* [TASK INSTRUCTIONS] Using the material below, return exactly the lines between the one holding "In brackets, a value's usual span" and the one holding "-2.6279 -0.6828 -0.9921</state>", inclusive, and no others.

* [RECORDS SUPPLIED]

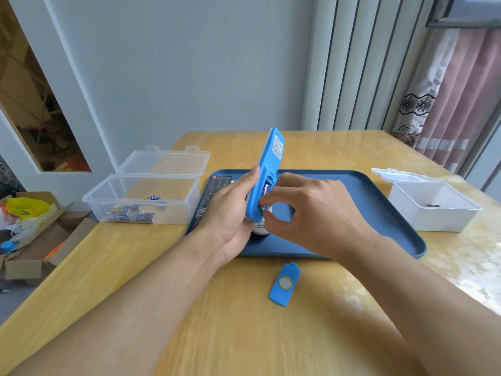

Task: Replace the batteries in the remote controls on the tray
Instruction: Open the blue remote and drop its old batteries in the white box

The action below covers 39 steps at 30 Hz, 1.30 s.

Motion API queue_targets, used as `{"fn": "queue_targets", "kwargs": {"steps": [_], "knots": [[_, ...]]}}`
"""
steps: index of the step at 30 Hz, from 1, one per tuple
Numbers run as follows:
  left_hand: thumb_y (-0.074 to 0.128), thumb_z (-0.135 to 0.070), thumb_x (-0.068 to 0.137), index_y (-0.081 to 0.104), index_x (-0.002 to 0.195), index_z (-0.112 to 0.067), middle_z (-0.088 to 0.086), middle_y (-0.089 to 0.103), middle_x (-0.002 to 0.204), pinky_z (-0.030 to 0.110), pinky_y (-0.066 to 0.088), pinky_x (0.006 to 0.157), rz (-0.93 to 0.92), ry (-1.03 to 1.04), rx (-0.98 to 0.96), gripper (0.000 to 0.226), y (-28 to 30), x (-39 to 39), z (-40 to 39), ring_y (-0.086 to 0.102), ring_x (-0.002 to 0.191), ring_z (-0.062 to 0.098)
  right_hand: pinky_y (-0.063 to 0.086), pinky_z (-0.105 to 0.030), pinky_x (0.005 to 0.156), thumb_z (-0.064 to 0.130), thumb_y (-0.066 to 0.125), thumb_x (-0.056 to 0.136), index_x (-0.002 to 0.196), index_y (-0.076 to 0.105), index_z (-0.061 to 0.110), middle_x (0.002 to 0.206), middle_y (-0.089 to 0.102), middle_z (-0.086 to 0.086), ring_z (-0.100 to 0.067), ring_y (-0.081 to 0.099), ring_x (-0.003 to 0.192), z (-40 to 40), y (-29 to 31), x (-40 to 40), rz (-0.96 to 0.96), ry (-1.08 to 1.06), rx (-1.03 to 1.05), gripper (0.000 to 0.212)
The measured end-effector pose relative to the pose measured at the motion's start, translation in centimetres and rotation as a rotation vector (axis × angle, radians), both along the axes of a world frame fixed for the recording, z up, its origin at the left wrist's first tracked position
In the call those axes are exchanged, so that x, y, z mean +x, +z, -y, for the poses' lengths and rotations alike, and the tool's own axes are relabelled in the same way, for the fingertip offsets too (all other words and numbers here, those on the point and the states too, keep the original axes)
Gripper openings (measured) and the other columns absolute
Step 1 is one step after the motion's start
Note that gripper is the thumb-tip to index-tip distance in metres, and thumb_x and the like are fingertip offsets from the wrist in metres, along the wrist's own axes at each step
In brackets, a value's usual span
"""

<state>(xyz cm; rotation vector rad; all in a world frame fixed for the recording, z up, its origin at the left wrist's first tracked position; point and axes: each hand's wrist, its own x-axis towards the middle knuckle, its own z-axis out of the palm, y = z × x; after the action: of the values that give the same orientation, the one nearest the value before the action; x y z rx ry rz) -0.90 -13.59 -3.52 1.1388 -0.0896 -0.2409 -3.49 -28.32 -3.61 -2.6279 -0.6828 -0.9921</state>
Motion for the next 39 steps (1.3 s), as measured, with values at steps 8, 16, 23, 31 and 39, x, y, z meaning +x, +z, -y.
{"fn": "queue_targets", "kwargs": {"steps": [8, 16, 23, 31, 39], "knots": [[0.06, -0.036, 0.099, 0.076, 0.102, -0.013, 0.006, 0.074, 0.087, 0.024, 0.054, 0.06, -0.059, -0.002, 0.055, 0.027, 0.0, 0.0, -0.3, 0.07, 0.079, 0.02, 0.039, -0.026, 0.05, 0.033, 0.065, 0.084, 0.097, 0.067, 0.037, 0.091, 0.065, 0.017, -0.007, 0.045, 0.055, 0.7, 0.6, -0.2, -0.132, 0.068, -0.089, 0.014], [0.061, -0.039, 0.098, 0.076, 0.11, -0.009, 0.011, 0.071, 0.094, 0.032, 0.049, 0.072, -0.068, -0.04, 0.176, 0.036, -0.4, 0.1, -0.1, 0.064, 0.075, 0.021, 0.035, -0.015, 0.06, 0.029, 0.083, 0.08, 0.086, 0.077, 0.034, 0.089, 0.063, 0.016, -0.002, 0.052, 0.064, 1.8, 1.0, 0.6, -0.235, 0.213, 0.159, 0.01], [0.056, -0.035, 0.101, 0.072, 0.114, -0.008, 0.012, 0.076, 0.11, 0.035, 0.057, 0.096, -0.106, 0.009, 0.017, 0.034, -0.3, 0.0, 0.3, 0.075, 0.099, 0.03, 0.033, -0.016, 0.043, 0.021, 0.055, 0.102, 0.102, 0.048, 0.011, 0.078, 0.071, -0.004, -0.006, 0.039, 0.042, 3.0, 2.3, 1.0, -0.605, 0.243, 0.895, 0.012], [0.053, -0.038, 0.101, 0.069, 0.119, -0.008, 0.011, 0.076, 0.111, 0.041, 0.044, 0.112, -0.102, -0.024, -0.055, 0.038, 0.0, -0.4, 0.6, 0.075, 0.098, 0.028, 0.042, -0.022, 0.054, 0.008, 0.061, 0.097, 0.092, 0.058, 0.012, 0.074, 0.059, -0.007, -0.015, 0.049, 0.059, 8.6, 4.2, 3.1, -0.855, -0.143, 0.89, 0.007], [0.052, -0.039, 0.101, 0.067, 0.124, -0.007, 0.011, 0.077, 0.109, 0.044, 0.039, 0.115, -0.083, -0.042, -0.064, 0.042, 0.1, -0.5, 0.5, 0.075, 0.1, 0.028, 0.06, -0.052, 0.084, -0.004, 0.066, 0.089, 0.09, 0.066, 0.015, 0.103, 0.073, -0.018, -0.035, 0.075, 0.089, 18.8, 7.3, 3.4, -0.908, -0.685, 0.303, 0.019]]}}
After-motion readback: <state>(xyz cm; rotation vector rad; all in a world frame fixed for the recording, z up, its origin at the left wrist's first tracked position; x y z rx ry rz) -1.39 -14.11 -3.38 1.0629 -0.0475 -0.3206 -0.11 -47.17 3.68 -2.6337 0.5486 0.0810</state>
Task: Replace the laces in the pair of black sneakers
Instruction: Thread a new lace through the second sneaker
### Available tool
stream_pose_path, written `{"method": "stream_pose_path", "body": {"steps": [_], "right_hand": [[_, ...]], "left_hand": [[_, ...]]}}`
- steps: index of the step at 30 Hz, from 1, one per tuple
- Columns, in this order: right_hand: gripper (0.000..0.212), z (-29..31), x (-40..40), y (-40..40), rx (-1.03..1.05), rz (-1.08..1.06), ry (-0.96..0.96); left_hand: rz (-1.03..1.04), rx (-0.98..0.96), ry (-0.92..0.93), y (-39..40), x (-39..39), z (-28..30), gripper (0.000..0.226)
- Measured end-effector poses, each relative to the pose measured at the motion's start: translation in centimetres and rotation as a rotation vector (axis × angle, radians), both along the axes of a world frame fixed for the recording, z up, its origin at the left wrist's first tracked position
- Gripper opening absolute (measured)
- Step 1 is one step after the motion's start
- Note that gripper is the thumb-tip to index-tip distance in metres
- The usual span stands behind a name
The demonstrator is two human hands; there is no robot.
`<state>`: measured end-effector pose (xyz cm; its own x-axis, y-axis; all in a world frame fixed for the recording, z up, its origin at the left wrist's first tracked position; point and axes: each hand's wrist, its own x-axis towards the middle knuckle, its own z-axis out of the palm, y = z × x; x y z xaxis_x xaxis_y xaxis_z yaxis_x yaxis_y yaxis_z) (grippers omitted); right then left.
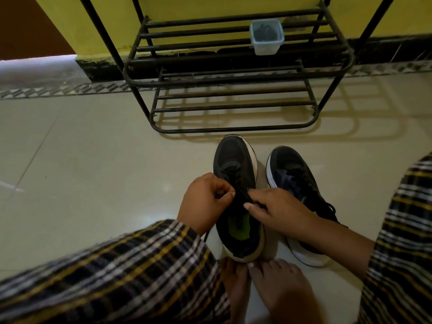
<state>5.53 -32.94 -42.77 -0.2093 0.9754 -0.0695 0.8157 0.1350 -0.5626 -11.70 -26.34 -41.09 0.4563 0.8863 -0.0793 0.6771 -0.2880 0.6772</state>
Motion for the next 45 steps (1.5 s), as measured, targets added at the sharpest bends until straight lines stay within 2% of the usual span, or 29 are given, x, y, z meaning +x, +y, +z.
{"method": "stream_pose_path", "body": {"steps": [4,6,8,16,20,28,37,41,43,45], "right_hand": [[0.031,-0.2,0.1,0.1,0.003,-0.005,-0.013],[0.037,0.0,0.1,0.1,0.009,0.006,-0.047],[0.041,0.2,0.0,0.1,0.003,0.026,-0.086],[0.038,0.6,-0.5,0.0,-0.005,0.041,-0.137],[0.027,0.8,-0.5,0.0,-0.007,0.042,-0.129],[0.025,1.0,-0.7,-0.2,0.015,0.075,-0.129],[0.025,1.4,-0.9,-0.1,-0.024,0.108,-0.162],[0.022,1.8,-1.2,-0.2,-0.005,0.115,-0.173],[0.021,1.9,-1.2,-0.3,0.005,0.114,-0.169],[0.021,1.9,-1.2,-0.4,0.032,0.115,-0.138]], "left_hand": [[0.026,0.03,0.045,-0.2,0.5,-0.3,0.007],[0.048,0.026,0.043,-0.3,0.7,-0.6,0.007],[0.07,-0.002,0.009,-0.4,0.7,-0.8,0.008],[0.121,-0.19,-0.14,-0.8,0.7,-1.2,0.011],[0.147,-0.337,-0.281,-1.1,0.6,-1.0,0.014],[0.125,-0.346,-0.273,-1.1,0.6,-1.4,0.015],[0.191,-0.476,-0.413,-1.3,0.5,-0.7,0.014],[0.171,-0.542,-0.444,-0.8,0.5,0.0,0.029],[0.152,-0.513,-0.425,-0.9,0.6,0.1,0.043],[0.126,-0.443,-0.374,-1.1,0.7,0.0,0.042]]}}
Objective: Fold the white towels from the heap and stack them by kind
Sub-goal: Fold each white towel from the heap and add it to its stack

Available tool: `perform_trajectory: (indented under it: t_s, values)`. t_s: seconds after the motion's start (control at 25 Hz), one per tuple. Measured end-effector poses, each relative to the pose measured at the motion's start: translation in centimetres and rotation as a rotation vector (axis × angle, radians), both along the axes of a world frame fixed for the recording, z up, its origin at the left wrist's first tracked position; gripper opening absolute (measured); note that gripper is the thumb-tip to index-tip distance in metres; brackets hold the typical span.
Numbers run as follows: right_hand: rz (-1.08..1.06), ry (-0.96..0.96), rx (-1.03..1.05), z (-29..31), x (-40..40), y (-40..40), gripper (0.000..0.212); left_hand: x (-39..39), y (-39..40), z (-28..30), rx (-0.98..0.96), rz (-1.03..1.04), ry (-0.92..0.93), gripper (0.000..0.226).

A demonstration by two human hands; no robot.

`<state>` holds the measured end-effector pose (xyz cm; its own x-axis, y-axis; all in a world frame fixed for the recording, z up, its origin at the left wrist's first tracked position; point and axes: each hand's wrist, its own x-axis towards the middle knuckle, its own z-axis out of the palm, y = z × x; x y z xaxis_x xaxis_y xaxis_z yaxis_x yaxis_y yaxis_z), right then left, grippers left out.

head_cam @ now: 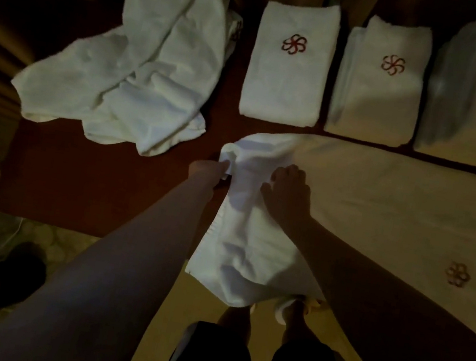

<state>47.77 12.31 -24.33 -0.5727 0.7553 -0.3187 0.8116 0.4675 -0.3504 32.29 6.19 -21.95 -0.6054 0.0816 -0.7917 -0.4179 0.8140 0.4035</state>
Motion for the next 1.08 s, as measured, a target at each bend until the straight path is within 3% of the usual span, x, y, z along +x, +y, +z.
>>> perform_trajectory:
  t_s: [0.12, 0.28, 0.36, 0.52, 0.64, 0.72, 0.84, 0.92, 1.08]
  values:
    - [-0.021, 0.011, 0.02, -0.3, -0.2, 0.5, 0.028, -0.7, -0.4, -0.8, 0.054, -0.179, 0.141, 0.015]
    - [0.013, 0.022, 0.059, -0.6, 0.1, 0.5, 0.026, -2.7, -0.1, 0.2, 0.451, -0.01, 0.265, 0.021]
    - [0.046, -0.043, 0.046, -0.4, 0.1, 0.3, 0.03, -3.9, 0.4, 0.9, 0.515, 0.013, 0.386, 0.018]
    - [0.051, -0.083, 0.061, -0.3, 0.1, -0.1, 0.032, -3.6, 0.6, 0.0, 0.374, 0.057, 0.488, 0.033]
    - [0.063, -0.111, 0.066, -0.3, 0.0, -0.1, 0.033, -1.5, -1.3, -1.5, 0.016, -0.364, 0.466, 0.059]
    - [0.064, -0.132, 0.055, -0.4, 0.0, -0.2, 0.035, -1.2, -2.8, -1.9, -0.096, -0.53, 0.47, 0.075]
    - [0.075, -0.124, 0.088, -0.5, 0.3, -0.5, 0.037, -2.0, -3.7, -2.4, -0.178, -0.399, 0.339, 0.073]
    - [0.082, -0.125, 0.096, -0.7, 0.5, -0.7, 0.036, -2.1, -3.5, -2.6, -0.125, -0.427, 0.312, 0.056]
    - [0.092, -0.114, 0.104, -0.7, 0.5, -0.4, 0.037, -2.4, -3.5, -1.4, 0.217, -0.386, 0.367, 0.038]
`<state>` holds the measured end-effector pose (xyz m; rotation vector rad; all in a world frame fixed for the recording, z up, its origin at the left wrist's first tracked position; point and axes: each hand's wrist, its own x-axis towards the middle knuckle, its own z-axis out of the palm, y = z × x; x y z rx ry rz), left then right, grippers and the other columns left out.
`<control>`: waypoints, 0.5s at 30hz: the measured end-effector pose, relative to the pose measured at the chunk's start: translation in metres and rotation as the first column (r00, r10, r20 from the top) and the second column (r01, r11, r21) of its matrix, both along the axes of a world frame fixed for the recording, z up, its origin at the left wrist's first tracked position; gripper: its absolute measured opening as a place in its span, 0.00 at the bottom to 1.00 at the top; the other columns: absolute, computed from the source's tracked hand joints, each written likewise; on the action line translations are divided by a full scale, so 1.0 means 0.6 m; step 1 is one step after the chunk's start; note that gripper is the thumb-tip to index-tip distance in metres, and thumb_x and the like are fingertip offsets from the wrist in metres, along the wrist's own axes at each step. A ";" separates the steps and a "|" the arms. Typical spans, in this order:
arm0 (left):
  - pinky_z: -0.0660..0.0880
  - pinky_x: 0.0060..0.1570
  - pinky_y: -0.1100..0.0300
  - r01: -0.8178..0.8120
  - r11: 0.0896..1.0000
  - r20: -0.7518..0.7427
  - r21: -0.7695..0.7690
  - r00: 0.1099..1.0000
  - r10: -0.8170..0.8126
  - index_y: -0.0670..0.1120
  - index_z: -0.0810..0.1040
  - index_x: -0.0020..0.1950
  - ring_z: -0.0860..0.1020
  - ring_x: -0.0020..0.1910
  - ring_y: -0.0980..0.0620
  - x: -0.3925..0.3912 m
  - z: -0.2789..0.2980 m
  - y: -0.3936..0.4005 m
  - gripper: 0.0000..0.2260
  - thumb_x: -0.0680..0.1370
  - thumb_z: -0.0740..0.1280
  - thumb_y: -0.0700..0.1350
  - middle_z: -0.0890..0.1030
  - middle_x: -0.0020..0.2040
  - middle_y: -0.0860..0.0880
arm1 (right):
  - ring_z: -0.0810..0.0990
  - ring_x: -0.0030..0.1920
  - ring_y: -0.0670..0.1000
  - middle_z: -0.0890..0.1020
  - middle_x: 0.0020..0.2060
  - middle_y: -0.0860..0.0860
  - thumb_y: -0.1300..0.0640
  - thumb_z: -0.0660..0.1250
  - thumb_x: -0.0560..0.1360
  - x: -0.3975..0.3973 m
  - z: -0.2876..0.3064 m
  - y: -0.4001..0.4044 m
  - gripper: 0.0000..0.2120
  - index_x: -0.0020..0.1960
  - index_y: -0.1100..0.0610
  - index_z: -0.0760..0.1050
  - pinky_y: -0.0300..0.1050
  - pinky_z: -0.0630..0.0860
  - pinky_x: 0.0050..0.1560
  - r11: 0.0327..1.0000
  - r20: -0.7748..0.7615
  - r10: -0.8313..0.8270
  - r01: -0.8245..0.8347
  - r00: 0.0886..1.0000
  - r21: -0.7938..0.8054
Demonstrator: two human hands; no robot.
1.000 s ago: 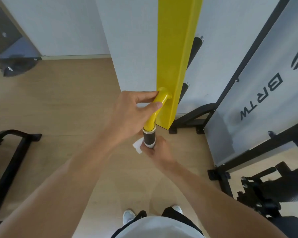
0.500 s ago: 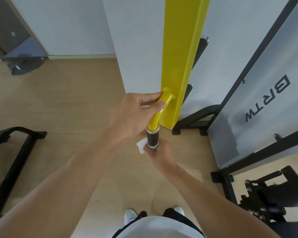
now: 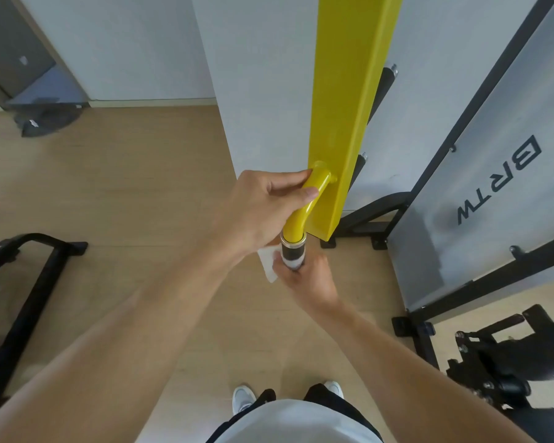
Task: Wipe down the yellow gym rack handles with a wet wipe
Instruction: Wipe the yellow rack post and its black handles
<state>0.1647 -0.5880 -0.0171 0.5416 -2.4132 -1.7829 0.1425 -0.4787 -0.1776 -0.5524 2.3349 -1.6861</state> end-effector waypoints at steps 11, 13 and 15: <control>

* [YOUR RESPONSE]
In brackets, a value's usual span
"""

<state>(xyz cm; rotation vector rad; all in a world frame fixed for the recording, z up, its origin at the left wrist's first tracked position; point and axes: each hand's wrist, its own x-axis towards the middle knuckle, its own z-axis out of the palm, y = z × x; after the action: of the values that give the same orientation, the one nearest the value before the action; x y z rx ry rz) -0.90 -13.59 -3.52 1.1388 -0.0896 -0.2409 -3.49 -28.32 -3.61 -2.6279 -0.6828 -0.9921</state>

The required output has been given in full.